- _Exercise objective_:
Scan the data and please report how many lines include the word "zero". Leave out everything but the number.
┄┄┄┄┄┄
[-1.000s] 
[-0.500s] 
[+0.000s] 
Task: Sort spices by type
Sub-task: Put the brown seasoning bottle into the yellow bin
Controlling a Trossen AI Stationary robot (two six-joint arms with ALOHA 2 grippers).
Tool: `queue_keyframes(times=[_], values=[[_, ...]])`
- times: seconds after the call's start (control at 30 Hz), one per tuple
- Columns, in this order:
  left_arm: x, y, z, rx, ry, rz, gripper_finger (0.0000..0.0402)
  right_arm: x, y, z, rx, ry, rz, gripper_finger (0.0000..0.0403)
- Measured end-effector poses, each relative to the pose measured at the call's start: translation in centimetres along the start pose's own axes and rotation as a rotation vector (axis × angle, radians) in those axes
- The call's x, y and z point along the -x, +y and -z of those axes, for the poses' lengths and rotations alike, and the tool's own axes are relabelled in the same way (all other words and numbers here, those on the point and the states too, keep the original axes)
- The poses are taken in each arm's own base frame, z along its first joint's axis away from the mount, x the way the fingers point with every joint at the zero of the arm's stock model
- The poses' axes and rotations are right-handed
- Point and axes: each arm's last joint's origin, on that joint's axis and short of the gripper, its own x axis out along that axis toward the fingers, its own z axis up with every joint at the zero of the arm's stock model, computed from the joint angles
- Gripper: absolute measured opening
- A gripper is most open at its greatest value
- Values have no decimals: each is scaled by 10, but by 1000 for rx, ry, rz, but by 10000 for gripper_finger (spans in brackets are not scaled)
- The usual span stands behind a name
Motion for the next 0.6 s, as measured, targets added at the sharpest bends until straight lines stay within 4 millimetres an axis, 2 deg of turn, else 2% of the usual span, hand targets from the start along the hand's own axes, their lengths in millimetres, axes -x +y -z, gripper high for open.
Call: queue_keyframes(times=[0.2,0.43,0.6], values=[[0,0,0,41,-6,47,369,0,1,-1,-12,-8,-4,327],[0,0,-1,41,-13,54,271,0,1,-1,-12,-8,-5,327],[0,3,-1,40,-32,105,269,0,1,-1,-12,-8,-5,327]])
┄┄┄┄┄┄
- _Reply_:
2